Directions for this task: Among the entries, find the lines with the string "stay" and report them.
· · · ·
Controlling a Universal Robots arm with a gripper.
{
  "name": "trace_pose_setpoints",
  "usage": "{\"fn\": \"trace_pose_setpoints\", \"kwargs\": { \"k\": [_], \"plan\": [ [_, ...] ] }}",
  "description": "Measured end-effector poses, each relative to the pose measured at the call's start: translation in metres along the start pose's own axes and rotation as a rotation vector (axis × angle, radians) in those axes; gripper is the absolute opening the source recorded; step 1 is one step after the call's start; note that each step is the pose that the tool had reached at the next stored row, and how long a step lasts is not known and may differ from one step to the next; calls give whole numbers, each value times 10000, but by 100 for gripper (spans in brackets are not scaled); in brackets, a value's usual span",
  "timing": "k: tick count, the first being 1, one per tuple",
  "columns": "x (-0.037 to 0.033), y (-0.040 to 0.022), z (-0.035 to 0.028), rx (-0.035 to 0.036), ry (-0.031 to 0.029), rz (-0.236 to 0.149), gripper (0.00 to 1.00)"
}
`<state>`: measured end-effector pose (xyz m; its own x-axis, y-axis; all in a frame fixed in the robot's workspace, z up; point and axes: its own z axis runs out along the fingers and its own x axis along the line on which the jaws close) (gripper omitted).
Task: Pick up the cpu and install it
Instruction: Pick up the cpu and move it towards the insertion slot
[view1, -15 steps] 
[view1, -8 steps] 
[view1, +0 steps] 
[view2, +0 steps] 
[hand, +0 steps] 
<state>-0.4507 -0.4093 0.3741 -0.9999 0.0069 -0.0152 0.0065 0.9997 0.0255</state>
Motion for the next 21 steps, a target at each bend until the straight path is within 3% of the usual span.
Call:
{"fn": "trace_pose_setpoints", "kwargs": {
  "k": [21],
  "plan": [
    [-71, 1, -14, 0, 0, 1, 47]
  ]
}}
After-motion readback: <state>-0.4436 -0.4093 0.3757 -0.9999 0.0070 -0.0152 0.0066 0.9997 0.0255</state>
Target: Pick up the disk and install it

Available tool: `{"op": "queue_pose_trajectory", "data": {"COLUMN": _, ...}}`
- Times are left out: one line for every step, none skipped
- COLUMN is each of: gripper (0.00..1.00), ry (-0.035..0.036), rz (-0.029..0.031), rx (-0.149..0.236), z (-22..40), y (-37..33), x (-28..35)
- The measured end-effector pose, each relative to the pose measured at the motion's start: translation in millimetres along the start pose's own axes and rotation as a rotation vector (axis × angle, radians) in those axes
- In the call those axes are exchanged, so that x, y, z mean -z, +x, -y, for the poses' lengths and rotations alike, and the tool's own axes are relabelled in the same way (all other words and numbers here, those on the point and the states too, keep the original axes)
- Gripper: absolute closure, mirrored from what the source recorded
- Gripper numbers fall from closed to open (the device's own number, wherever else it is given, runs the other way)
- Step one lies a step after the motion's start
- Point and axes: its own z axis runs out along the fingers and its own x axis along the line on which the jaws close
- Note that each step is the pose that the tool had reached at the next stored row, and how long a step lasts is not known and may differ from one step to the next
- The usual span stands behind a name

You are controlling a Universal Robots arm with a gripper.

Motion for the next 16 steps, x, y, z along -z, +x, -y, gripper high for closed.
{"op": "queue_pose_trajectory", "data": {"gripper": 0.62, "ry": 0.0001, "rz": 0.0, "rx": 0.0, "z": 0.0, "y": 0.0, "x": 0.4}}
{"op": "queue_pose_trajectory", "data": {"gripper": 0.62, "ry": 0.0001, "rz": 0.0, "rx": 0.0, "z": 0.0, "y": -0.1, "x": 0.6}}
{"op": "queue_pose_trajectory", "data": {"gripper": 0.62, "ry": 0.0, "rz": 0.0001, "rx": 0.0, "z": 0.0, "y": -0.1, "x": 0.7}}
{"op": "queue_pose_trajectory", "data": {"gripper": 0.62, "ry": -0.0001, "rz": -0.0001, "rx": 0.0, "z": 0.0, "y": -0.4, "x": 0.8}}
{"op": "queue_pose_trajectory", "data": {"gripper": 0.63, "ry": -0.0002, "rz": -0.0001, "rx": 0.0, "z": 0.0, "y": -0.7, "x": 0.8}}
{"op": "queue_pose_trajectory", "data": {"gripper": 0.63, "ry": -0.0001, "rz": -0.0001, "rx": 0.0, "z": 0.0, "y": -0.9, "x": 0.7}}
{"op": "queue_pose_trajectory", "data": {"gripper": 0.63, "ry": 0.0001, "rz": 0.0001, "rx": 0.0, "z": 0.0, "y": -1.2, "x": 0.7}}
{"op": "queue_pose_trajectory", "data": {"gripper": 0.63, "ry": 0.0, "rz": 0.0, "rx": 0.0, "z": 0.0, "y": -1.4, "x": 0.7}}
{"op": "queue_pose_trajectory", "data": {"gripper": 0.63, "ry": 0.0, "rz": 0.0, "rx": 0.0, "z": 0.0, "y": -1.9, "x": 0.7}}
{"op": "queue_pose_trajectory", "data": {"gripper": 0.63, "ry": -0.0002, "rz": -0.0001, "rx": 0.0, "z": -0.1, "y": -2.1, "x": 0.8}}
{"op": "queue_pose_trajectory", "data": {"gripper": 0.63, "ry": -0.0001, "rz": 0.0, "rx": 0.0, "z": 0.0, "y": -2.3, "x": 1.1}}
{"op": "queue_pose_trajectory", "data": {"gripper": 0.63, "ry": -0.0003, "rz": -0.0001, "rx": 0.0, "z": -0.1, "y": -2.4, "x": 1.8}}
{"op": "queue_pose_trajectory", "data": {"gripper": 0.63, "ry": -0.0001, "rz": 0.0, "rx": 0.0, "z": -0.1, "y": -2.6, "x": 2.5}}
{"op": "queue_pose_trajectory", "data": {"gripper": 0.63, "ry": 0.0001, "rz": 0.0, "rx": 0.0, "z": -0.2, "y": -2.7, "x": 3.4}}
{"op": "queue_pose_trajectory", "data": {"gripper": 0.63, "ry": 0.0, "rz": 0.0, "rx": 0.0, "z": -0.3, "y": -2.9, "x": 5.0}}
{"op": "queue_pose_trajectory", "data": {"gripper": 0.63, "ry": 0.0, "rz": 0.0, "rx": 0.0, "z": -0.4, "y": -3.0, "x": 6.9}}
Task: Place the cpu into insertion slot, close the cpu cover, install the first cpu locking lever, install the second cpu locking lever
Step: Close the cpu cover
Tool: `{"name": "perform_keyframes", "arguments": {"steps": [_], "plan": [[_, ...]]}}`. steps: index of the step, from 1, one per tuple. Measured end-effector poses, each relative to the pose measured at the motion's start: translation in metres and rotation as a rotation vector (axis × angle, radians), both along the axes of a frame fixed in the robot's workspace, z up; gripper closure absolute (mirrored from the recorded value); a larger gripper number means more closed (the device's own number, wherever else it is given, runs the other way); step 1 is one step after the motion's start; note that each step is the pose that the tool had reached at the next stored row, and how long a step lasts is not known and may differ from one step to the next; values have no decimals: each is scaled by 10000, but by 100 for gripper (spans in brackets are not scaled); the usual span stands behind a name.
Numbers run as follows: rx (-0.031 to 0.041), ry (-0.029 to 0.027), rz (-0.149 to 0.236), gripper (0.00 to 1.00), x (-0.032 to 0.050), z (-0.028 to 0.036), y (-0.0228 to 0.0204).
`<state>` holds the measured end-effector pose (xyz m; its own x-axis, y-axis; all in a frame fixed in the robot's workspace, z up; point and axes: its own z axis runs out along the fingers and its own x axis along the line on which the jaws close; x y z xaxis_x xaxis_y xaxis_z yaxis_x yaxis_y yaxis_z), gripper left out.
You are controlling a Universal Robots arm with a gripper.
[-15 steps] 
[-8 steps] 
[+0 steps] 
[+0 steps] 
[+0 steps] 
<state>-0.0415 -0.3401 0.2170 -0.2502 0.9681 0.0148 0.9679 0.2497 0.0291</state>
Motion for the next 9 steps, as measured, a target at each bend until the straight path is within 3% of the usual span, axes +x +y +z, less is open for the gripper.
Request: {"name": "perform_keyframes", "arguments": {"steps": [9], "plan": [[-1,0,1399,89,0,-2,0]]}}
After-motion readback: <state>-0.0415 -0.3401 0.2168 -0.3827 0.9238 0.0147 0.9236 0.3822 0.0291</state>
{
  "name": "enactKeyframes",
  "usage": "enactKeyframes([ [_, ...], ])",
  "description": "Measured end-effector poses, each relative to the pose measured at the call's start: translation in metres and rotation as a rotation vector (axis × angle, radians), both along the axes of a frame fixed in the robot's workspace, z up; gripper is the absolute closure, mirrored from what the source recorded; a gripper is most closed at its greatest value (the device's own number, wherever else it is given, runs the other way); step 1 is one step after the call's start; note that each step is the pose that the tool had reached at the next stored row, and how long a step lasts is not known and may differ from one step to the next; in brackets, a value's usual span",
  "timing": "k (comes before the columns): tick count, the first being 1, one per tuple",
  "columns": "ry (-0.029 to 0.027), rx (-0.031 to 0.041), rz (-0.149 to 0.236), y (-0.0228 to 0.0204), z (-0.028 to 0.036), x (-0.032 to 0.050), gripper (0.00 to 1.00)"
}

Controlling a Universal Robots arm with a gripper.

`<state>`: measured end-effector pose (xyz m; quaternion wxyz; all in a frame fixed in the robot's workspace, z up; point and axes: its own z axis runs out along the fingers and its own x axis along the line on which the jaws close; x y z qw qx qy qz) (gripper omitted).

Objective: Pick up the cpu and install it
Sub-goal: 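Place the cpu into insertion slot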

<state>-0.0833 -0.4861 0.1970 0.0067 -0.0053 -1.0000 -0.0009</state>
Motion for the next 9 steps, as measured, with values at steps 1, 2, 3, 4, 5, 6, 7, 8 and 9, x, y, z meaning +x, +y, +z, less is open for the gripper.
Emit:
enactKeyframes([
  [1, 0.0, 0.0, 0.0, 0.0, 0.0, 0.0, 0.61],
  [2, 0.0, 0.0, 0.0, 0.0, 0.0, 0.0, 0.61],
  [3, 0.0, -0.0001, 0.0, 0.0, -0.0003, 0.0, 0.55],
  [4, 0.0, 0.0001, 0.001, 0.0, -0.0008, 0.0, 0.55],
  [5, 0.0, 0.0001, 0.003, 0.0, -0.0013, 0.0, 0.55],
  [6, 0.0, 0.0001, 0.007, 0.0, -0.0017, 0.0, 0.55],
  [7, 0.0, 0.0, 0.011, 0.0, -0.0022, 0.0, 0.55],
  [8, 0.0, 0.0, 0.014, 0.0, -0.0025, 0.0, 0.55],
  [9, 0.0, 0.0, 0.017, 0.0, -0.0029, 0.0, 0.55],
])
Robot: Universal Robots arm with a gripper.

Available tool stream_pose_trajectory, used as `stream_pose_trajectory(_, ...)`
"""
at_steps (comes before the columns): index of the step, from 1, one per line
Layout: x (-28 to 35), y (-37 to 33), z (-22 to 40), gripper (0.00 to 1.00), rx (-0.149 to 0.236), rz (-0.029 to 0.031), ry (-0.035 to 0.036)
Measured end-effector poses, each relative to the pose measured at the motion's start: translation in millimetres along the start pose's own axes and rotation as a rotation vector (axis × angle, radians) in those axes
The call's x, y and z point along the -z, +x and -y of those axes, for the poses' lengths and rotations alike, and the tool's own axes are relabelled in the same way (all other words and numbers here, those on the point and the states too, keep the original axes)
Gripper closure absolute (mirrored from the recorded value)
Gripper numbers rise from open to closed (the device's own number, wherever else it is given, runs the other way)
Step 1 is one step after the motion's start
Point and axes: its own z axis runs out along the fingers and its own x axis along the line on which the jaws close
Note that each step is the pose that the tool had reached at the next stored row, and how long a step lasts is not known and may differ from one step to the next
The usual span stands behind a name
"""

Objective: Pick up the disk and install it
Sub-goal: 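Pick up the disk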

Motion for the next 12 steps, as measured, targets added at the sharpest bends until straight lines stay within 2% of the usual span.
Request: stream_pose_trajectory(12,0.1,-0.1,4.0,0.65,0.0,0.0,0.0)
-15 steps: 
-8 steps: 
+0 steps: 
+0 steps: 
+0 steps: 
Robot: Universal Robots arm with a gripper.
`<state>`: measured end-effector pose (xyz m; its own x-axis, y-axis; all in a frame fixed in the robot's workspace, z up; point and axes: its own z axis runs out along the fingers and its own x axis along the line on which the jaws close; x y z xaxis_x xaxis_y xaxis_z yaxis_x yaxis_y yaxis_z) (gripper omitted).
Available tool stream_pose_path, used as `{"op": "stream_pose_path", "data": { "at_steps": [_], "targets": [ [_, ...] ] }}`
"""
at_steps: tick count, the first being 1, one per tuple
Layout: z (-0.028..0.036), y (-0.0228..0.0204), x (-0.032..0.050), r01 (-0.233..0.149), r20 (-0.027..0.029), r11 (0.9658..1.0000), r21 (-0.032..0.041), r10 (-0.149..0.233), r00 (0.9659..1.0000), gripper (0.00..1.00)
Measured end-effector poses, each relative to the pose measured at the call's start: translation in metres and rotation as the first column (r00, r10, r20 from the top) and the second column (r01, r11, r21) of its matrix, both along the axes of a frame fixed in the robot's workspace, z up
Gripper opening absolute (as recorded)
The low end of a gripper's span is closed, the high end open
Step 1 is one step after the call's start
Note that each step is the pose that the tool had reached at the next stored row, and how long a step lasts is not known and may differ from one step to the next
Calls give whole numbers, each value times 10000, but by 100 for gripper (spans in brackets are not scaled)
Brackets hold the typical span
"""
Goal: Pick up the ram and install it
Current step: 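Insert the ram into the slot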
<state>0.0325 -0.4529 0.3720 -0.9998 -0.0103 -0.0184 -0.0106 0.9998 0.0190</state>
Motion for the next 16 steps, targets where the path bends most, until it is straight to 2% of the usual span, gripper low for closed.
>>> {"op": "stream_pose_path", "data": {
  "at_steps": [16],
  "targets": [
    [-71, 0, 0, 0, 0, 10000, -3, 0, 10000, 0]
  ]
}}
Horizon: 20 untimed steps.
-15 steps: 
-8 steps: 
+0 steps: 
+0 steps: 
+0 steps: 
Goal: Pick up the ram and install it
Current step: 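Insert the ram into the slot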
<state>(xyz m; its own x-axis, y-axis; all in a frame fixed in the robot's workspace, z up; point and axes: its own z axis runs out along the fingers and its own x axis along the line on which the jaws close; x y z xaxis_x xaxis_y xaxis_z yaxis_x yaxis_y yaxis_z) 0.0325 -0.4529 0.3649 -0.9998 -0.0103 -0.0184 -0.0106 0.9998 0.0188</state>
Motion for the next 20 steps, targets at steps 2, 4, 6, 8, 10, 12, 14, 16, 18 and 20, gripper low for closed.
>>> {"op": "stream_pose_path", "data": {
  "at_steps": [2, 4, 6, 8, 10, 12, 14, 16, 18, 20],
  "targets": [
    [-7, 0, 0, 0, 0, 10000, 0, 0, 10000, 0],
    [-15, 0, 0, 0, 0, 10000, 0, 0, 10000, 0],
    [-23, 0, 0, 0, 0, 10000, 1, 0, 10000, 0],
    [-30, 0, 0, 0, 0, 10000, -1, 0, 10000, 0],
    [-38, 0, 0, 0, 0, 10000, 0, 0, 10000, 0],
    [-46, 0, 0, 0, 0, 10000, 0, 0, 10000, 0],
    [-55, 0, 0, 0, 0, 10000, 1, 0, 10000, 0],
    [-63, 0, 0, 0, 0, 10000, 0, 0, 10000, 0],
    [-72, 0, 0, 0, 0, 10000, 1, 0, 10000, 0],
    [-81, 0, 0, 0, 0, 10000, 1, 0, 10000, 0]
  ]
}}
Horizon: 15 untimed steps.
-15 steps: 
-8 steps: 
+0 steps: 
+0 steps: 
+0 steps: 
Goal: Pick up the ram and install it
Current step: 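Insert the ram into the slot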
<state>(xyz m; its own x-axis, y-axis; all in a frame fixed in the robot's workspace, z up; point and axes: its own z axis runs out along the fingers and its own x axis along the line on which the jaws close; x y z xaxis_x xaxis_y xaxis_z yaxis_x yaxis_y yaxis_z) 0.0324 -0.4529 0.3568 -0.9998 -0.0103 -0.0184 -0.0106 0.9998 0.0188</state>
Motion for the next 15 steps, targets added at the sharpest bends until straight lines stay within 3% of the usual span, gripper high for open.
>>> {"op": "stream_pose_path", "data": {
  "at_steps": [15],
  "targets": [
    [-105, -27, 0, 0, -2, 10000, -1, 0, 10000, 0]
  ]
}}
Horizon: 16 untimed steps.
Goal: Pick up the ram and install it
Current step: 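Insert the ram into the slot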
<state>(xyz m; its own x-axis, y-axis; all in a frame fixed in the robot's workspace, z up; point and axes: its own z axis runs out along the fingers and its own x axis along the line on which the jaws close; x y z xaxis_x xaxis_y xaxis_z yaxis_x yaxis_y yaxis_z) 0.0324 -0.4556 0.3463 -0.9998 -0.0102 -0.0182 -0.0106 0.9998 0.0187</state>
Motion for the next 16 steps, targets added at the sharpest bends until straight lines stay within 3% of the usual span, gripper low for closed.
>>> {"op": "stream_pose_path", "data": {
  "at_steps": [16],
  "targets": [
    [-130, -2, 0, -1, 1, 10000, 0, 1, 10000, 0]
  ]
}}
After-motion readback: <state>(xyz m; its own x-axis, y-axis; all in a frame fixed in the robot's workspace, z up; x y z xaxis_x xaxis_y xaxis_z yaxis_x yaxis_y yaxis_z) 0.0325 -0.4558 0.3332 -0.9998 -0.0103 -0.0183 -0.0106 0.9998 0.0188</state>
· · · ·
Answer to this exercise:
Motion for the next 12 steps, as measured, targets added at the sharpest bends until straight lines stay within 2% of the usual span.
Motion for the next 15 steps, targets added at the sharpest bends until straight lines stay within 3% of the usual span, gripper high for open.
Motion for the next 16 steps, targets added at the sharpest bends until straight lines stay within 3% of the usual span, gripper low for closed.

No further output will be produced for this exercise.